Directions
Look through the records, and wherever the string "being" turns up, copy out that line.

Saved data entries
----

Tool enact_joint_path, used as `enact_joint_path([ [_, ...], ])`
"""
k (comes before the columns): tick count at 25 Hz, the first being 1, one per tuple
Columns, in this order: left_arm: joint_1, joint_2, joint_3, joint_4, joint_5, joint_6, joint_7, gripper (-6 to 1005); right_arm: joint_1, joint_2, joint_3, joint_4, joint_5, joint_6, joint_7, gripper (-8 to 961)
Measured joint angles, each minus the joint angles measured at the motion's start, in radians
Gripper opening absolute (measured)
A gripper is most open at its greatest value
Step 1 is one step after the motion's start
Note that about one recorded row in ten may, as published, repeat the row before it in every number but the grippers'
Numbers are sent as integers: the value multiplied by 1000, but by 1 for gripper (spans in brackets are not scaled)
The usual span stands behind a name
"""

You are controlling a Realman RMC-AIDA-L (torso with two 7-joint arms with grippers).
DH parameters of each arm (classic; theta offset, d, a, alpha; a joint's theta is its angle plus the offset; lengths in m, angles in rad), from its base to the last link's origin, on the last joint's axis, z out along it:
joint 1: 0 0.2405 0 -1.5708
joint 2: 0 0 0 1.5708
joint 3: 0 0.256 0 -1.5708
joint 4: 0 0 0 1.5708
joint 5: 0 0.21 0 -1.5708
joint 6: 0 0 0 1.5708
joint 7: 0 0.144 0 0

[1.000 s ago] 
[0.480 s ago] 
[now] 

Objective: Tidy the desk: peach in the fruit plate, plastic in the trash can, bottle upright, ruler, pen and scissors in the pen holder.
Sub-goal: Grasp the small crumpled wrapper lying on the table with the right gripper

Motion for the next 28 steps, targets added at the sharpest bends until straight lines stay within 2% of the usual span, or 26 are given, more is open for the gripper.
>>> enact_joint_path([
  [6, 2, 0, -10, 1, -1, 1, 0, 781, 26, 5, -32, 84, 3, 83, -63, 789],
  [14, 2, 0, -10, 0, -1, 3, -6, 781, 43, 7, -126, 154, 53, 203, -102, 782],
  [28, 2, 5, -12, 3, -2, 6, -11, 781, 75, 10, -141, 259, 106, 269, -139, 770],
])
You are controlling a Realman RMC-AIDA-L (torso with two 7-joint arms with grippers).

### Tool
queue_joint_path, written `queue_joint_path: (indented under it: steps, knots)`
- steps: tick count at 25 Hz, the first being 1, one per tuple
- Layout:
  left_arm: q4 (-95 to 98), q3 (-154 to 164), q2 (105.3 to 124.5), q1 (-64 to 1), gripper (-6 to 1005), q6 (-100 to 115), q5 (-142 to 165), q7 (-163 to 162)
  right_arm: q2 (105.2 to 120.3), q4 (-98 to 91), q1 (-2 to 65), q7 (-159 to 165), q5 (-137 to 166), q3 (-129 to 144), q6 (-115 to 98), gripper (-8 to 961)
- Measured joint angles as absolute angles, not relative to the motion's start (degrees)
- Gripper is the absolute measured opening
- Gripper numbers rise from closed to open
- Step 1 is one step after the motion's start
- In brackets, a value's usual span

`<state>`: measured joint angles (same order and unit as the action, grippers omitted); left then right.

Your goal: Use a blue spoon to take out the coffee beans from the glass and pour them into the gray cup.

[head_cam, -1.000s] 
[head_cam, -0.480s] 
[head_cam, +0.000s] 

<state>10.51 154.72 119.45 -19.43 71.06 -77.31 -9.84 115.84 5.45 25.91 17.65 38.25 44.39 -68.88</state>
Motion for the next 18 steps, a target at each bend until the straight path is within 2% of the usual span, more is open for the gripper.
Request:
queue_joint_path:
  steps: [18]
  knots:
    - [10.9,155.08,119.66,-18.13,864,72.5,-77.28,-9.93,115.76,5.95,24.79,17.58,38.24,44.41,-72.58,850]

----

Response
k (comes before the columns): tick count at 25 Hz, the first being 1, one per tuple
- steps: tick count at 25 Hz, the first being 1, one per tuple

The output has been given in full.